Why this matters now
Three shifts are colliding.
First, scan apps.
Apps like Yuka and CodeCheck have normalised instant health scores at shelf. Millions of scans happen every day. Your product is being judged before your ad copy is even read.
Second, functional drinks are exploding.
Gut health sodas. Adaptogen tonics. Nootropic drinks.
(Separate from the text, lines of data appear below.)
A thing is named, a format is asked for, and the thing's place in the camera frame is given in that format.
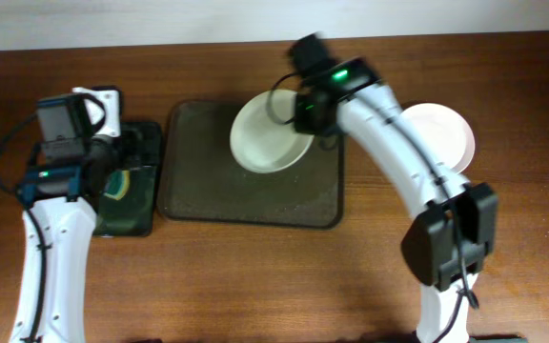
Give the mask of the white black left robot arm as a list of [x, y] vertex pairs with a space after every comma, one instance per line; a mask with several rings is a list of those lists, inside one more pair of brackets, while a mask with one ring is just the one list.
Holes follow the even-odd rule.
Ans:
[[161, 162], [162, 131], [130, 123], [98, 134], [40, 144], [16, 189], [26, 249], [12, 342], [82, 342], [84, 293], [94, 236], [146, 236]]

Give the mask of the pink plate with green stain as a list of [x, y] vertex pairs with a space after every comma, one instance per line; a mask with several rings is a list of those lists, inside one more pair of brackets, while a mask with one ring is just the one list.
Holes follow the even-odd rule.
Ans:
[[402, 112], [437, 157], [455, 172], [471, 163], [476, 140], [467, 121], [449, 107], [436, 103], [413, 105]]

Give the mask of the yellow green sponge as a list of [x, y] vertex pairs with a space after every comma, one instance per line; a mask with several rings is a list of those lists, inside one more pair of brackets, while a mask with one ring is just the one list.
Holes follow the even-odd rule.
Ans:
[[115, 171], [110, 176], [103, 195], [112, 200], [119, 201], [128, 192], [130, 184], [131, 177], [129, 171]]

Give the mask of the cream plate with green stain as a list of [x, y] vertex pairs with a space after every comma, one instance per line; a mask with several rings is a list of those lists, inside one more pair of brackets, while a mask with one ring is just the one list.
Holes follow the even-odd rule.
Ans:
[[312, 146], [312, 135], [296, 132], [292, 124], [277, 124], [267, 112], [267, 101], [271, 100], [276, 119], [291, 119], [295, 98], [295, 91], [264, 91], [237, 113], [230, 131], [230, 149], [243, 169], [280, 172], [298, 162]]

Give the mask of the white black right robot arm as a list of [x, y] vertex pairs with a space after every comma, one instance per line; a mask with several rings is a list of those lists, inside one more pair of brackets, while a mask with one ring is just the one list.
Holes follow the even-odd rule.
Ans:
[[352, 137], [395, 186], [412, 219], [401, 251], [420, 283], [416, 341], [471, 341], [468, 312], [479, 307], [473, 287], [494, 250], [495, 192], [437, 160], [402, 117], [392, 89], [364, 60], [316, 57], [292, 64], [305, 90], [295, 129]]
Non-alcoholic spirits.
Every brand is promising calm focus, energy or a better night out.
Third, creators are the discovery layer.
Food and drink launches now break through short-form creator content, not supermarket end caps.
But most brands are still briefing creators for vibes and aesthetics, while shoppers are checking sugar, additives and ingredient lists on a second screen.
The result:
If your creator strategy doesn’t assume a scan-first shopper, you will lose to brands that do.
What’s changed in Food & Beverage
1. The rise of the scan economy
Health scanning apps score products instantly based on:
Nutrition
Additives
Ingredients
Sometimes organic status
Then they recommend healthier alternatives in one tap.
For consumers the behaviour is simple:
Barcode
Score
Swap suggestion
Especially among Gen Z and urban millennial shoppers.
Which means the real comparison is happening inside the scanner app, not on your packaging.
2. Functional drinks go mainstream
The fastest-growing drinks categories now sit between:
Wellness
Productivity
Nightlife
Adaptogens
Nootropics
Gut health sodas
Non-alcoholic spirits
These products don’t sell flavour.
They sell states:
Calm focus
Better sleep
Social without a hangover
Energy without a crash
As the category matures, consumers are becoming more sceptical.
Vague claims are out.
People want:
Mechanism
Dosage
Evidence
3. Creators are now label explainers
The best performing F&B creators don’t just sip a drink.
They explain it.
They show the label.
They scan the barcode.
They compare it to alternatives.
And with social commerce integrations, that video can now be:
The ad
The review
The checkout
All in the same flow.
How F&B brands should use creators in the scan economy
1. Build creator tiers around trust
Instead of “food creators”, build a stack.
Expert tier
Nutritionists
Dietitians
Bartenders
Sober-curious voices
People who can explain ingredients without triggering compliance problems.
Habit tier
“What I eat in a day”
Desk snack routines
Sober nights out
Where your product fits naturally into behaviour.
Occasion tier
Nightlife
Sport
Gaming
Festivals
Creators who own the moment where your drink belongs.
Education.
Habit.
Occasion.
That’s the creator stack.
2. Brief for scans and swaps
In 2026 every F&B brief should assume the viewer will scan the product after watching the video.
Shift the brief.
From:
Hold the can.
Talk about flavour.
To:
Show the label.
Scan the barcode.
Explain the score.
From:
“This is healthy.”
To:
“This supports gut health because it contains X ingredient and Y dosage.”
From:
One post.
To:
Mini arcs:
Taste test
Routine integration
Three-week follow-up
The rule is simple.
Show the receipts.
3. Turn scan apps into proof
Most brands treat scan apps as a threat.
Smart brands treat them as evidence.
If your score is strong:
Let creators show it.
If your score is average:
Be transparent.
Explain the trade-offs.
Explain where reformulation is happening.
Consumers already trust the scanner more than the marketing.
Your job is to make sure the story matches the score.
4. Measure behaviour, not buzz
Food and drink is a trial game.
The right metrics look different from fashion or beauty.
Track things like:
Scan-through rate
Trial and repeat purchase
Basket context (what people buy alongside your product)
Creators should move:
Trial
Swaps
Loyalty
Not just likes.
Where Sobio fits
Most F&B teams are stuck between two extremes.
Too aesthetic.
Or too cautious.
Sobio sits in the middle.
Creator rosters designed around proof.
Briefs built for the scan economy.
And a cultural understanding of where these products actually live:
Wellness
Nightlife
Routine
Because the shopper scanning your product isn’t waiting for your marketing to catch up.
They’ve already pulled out their phone.